Task details:
Search the entries below. Return every line that has "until" in it.

START Extracted entries

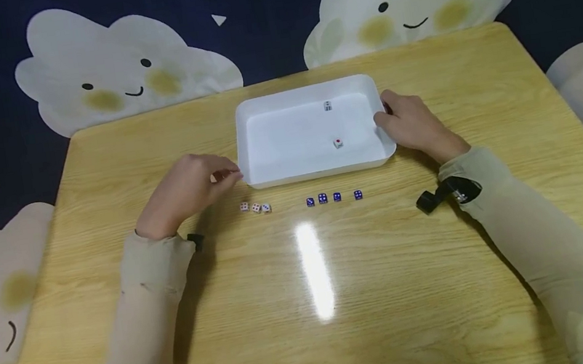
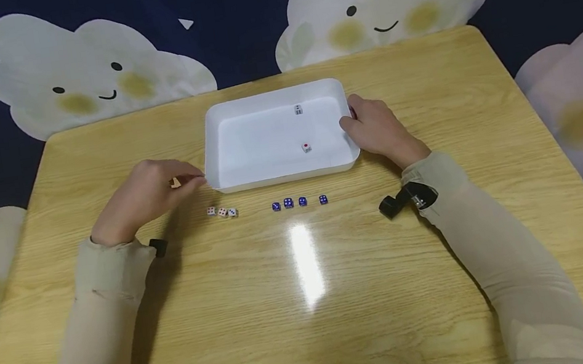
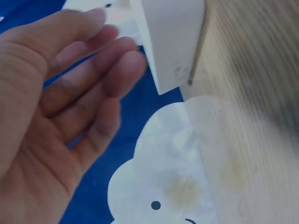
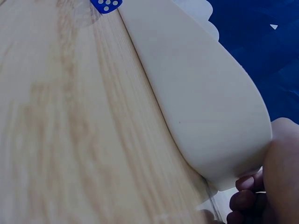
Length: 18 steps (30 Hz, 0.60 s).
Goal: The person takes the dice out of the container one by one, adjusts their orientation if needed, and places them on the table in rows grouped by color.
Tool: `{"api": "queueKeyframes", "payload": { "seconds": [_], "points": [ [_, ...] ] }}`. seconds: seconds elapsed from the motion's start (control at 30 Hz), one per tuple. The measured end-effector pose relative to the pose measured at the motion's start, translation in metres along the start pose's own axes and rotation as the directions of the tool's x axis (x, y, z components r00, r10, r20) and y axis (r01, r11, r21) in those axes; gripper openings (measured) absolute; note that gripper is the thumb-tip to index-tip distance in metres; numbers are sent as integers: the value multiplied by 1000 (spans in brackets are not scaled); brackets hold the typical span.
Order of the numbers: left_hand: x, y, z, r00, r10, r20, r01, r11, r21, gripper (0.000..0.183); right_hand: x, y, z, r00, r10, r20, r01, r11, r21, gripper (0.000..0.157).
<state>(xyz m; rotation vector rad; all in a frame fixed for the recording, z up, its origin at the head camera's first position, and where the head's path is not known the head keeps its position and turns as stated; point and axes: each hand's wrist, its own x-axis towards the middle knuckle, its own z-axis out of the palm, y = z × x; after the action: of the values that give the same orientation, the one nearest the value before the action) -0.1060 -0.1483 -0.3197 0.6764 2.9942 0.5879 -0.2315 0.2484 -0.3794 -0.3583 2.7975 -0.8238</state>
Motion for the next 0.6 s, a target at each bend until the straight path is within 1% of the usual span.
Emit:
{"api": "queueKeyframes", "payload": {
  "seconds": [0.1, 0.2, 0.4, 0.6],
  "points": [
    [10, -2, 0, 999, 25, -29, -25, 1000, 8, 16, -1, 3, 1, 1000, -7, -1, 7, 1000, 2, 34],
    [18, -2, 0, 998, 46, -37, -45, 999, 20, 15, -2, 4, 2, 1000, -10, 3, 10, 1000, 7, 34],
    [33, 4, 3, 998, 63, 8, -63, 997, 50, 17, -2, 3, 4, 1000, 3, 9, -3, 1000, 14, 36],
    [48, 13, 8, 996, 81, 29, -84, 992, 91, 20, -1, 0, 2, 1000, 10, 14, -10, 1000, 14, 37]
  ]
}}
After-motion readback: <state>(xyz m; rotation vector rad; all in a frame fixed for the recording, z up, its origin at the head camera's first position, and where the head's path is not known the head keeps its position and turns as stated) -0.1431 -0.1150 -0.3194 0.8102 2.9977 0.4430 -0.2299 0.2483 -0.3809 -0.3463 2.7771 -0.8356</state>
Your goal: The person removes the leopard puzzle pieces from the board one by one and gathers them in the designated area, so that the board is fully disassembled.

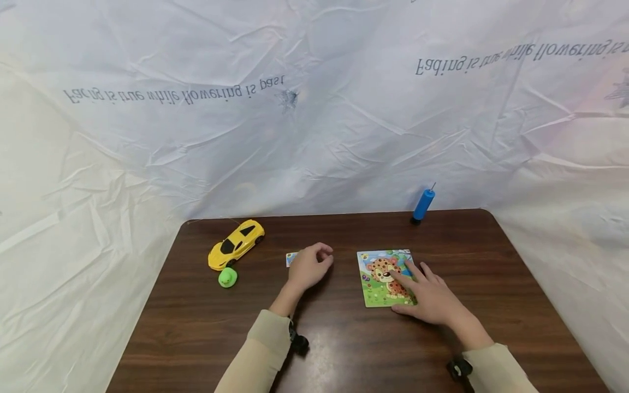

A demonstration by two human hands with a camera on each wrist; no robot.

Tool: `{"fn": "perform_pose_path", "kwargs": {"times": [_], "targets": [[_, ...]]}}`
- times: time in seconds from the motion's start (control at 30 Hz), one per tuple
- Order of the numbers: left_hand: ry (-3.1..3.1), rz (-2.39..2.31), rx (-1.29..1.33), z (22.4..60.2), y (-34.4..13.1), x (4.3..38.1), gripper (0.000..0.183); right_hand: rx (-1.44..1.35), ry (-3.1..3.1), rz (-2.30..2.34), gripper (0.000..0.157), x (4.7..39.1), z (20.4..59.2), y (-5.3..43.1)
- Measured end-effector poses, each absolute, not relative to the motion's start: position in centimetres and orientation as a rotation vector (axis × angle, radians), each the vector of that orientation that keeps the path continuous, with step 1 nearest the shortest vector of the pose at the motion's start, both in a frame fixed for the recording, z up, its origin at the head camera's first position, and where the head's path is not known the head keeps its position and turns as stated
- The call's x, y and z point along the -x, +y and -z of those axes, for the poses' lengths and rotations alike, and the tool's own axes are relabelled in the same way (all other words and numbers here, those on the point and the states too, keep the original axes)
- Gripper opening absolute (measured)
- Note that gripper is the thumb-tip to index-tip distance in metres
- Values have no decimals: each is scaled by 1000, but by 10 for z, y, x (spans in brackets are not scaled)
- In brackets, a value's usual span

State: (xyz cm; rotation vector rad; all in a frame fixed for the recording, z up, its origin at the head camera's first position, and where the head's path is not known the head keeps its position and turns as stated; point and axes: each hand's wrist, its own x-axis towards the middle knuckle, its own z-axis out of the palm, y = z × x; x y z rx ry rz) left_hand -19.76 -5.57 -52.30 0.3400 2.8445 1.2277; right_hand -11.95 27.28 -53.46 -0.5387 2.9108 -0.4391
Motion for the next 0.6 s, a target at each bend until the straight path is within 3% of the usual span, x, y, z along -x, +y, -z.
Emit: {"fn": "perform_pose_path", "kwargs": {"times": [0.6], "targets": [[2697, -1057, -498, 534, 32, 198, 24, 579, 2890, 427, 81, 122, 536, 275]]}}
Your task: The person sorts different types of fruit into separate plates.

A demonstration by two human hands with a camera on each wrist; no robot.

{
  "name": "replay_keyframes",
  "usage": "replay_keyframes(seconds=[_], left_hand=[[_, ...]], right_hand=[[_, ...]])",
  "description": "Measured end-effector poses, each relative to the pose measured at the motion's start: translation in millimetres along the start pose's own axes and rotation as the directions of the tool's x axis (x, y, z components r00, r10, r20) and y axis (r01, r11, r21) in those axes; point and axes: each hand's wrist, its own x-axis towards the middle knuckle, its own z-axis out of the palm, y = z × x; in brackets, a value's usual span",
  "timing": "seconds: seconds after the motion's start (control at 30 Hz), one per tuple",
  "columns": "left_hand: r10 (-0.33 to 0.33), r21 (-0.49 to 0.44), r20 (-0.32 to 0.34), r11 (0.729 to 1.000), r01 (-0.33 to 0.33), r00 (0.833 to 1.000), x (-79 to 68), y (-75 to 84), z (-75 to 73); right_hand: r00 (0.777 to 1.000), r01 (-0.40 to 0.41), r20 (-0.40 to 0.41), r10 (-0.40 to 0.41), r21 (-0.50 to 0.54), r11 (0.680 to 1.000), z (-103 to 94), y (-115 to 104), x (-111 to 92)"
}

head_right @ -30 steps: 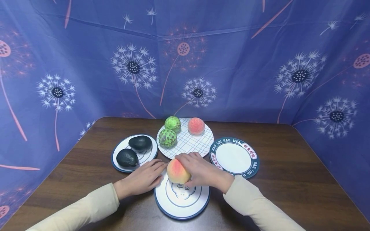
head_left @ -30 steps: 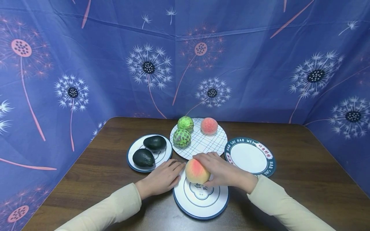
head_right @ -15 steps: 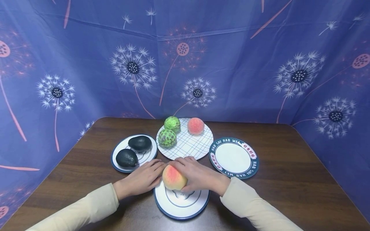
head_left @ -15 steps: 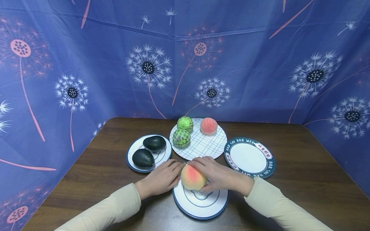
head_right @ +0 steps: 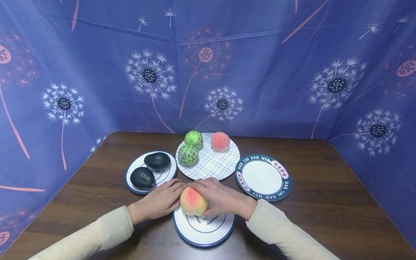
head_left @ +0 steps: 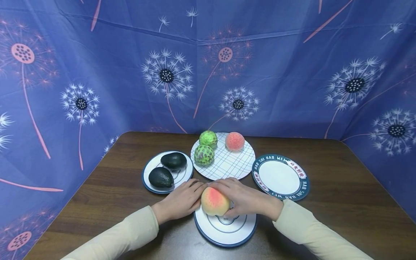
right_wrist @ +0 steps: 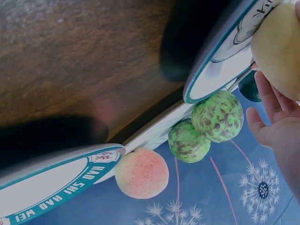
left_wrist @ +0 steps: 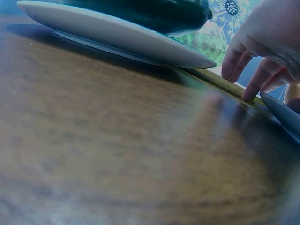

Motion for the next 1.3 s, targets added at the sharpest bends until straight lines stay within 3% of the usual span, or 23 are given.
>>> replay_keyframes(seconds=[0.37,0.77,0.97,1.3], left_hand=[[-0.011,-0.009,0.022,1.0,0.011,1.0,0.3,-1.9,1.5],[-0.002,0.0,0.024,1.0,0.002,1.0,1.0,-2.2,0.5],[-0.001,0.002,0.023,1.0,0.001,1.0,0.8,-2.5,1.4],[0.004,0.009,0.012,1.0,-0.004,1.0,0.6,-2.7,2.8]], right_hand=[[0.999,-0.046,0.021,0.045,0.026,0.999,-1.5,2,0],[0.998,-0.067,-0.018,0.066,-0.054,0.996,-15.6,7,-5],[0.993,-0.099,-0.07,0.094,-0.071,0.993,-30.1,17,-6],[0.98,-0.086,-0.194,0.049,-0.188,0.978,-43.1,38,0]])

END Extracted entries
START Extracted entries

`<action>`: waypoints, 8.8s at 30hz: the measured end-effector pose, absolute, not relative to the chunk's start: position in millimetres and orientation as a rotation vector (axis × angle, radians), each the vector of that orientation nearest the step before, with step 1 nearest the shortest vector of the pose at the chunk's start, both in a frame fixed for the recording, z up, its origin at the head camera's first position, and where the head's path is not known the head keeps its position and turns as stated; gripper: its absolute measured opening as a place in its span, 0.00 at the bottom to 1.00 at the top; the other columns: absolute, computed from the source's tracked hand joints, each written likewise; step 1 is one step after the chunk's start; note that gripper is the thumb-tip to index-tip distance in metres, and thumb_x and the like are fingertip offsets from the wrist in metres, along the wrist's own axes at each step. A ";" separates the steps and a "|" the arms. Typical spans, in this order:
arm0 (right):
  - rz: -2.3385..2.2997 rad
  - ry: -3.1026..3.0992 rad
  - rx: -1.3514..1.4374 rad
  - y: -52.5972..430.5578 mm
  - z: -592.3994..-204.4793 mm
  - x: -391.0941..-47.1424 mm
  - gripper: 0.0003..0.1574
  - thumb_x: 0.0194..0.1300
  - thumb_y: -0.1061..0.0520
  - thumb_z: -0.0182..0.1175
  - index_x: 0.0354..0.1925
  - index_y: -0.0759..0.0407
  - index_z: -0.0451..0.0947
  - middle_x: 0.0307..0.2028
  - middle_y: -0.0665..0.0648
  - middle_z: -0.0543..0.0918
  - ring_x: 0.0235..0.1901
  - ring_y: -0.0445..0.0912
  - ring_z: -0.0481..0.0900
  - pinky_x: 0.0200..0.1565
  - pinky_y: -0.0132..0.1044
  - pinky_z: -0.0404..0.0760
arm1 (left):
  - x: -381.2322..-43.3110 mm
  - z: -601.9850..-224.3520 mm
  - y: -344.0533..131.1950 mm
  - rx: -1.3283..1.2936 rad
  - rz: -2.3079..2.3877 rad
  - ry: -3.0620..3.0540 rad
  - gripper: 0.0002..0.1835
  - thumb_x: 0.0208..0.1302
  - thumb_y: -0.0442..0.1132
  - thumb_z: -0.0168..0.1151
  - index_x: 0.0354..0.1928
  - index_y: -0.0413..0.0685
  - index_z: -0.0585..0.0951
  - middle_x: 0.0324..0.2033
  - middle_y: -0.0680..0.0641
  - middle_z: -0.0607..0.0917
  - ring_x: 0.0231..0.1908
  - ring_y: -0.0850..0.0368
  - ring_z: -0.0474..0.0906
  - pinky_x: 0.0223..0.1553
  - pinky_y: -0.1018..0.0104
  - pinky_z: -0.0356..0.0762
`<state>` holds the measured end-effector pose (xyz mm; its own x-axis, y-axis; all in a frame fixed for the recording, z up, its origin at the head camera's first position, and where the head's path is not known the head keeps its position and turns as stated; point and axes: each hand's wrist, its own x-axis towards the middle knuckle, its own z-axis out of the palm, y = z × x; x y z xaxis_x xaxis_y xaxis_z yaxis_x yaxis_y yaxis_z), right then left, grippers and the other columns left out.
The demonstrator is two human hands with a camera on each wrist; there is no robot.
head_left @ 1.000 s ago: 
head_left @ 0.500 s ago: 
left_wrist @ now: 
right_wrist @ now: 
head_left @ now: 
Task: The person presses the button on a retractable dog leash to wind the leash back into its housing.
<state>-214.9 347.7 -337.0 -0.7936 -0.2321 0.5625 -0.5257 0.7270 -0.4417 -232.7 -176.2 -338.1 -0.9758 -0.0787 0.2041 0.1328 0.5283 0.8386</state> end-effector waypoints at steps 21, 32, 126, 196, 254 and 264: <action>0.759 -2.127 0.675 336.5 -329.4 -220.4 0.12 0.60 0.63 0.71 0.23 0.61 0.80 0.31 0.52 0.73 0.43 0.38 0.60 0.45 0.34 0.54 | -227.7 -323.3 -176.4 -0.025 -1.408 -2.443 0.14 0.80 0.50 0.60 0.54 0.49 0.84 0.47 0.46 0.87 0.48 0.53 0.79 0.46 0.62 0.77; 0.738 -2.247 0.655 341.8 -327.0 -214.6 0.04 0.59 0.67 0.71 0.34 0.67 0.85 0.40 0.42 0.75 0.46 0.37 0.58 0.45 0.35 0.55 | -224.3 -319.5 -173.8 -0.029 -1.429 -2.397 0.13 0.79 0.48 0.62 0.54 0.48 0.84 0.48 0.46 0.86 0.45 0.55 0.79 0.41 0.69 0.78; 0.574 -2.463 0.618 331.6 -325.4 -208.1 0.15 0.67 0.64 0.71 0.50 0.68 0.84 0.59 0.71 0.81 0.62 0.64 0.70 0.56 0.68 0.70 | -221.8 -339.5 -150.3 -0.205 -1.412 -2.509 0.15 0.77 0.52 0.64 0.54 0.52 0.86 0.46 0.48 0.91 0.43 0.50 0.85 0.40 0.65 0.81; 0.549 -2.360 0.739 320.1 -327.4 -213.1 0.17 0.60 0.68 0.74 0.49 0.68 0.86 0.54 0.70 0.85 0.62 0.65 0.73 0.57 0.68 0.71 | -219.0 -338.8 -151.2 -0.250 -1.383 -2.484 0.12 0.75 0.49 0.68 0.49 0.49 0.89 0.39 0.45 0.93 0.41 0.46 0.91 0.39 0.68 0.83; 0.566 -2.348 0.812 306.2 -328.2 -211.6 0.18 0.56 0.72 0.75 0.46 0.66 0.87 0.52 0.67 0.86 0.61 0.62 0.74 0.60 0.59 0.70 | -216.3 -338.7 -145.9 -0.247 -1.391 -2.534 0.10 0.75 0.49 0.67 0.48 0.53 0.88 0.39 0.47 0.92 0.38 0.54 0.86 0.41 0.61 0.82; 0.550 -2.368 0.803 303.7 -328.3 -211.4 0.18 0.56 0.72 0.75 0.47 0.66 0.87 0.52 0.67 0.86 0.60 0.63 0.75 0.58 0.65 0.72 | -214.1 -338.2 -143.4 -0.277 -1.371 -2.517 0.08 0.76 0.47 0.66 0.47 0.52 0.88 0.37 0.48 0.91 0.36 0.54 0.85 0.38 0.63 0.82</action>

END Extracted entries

Result of the exercise:
Motion for the next 0.6 s, a target at each bend until the straight path is within 1% of the usual span.
Motion for the next 0.6 s, a target at each bend until the straight path is within 3% of the usual span, x, y, z along -x, +y, -z.
Motion for the next 1.3 s, targets added at the sharpest bends until straight lines stay within 3% of the usual span, or 23 are given.

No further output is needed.